Он откладывает в сторону куртку с наполовину пришитым рукавом, выпрямляется и выгибает спину, чтобы размять ее. Долго стоит под туго натянутыми парусами, потом подходит к фальшборту и рассеянно глядит на пляшущие на воде солнечные блики. По какой-то причине это наполняет его лишь одним чувством – ужасом. То, что говорит Кормчий, должно иметь смысл: каперские силы разбиты, их предводитель повержен. Спасение госпожи Арчет уже близко, господин Рингил показал себя военачальником, достойным того, чтобы следовать за ним, люди полны мрачной уверенности в том, что, каким бы ни был план, они сумеют его осуществить. И если он должен умереть, забрав последнюю из Черного народа из сердца неверного Трелейна, то о какой лучшей смерти может мечтать имперский солдат?

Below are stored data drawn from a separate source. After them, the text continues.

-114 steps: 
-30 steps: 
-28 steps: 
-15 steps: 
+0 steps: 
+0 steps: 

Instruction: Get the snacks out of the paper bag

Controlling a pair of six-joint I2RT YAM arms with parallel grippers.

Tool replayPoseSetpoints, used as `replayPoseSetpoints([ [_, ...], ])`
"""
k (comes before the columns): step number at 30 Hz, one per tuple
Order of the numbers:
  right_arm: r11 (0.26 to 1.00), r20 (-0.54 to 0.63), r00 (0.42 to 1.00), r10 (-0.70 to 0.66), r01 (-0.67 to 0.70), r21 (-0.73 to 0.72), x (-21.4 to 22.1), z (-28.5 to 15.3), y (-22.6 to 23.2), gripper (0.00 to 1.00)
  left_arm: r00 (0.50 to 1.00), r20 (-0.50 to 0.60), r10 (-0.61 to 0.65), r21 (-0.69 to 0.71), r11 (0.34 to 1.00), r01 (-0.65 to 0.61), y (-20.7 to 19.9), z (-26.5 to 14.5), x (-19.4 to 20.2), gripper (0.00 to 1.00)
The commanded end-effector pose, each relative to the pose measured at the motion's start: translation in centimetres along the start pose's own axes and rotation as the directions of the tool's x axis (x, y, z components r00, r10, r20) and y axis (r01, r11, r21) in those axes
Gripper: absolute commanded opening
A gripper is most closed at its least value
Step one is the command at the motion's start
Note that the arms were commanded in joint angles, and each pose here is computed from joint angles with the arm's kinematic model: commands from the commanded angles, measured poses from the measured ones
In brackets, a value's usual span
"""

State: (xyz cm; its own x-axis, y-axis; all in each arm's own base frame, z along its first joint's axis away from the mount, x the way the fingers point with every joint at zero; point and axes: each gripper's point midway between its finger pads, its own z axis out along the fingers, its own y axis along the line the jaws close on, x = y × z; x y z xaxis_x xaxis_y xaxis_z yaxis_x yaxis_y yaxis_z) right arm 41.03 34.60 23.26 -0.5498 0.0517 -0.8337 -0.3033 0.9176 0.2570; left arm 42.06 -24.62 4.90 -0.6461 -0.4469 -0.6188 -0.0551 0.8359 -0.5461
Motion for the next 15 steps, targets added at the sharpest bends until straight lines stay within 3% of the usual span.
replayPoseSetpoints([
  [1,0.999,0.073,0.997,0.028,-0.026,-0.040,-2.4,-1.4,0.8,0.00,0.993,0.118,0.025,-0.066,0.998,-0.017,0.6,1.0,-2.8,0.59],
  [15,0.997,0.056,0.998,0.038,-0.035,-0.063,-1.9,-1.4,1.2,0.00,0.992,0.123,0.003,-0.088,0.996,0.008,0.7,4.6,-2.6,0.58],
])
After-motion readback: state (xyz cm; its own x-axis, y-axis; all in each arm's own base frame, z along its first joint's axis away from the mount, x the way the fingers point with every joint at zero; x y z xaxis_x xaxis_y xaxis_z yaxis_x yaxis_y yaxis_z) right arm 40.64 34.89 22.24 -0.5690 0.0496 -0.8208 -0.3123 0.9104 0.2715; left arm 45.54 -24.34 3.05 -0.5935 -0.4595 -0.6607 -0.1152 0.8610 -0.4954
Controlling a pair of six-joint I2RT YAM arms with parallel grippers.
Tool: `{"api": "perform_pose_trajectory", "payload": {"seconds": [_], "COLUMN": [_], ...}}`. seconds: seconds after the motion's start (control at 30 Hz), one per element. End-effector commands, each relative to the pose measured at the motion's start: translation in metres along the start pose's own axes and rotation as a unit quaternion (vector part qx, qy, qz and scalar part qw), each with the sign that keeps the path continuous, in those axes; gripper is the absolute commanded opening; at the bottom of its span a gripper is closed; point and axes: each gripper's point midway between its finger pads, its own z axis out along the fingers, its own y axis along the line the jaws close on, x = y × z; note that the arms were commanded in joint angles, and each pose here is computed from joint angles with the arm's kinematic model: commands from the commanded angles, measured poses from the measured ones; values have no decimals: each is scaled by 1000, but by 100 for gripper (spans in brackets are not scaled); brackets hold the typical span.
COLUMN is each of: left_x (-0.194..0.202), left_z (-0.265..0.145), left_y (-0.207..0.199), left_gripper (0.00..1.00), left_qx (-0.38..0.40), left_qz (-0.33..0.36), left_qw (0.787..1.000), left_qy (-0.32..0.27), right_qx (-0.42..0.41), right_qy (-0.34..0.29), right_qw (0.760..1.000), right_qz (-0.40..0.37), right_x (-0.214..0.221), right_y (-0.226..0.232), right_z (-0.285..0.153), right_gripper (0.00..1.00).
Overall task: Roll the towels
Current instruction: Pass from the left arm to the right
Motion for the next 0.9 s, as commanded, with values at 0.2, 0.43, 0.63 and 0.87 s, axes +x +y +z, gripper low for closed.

Да, все это должно иметь смысл.
Так почему же вернулись кошмары?
Почему ему снится, снова и снова, что он смотрит на болотную равнину, усеянную пнями, к которым намертво приделаны человеческие головы, тысячи голов, отсеченных у шеи, но все еще живых, стонущих от мук и скорби?
Почему он просыпается, схватившись обеими руками за горло, осознавая с нарастающим удушливым ужасом в те мгновения, когда угасает сон, что и он сам тоже всего лишь еще одна из тех отрубленных, брошенных, но все еще живых душ?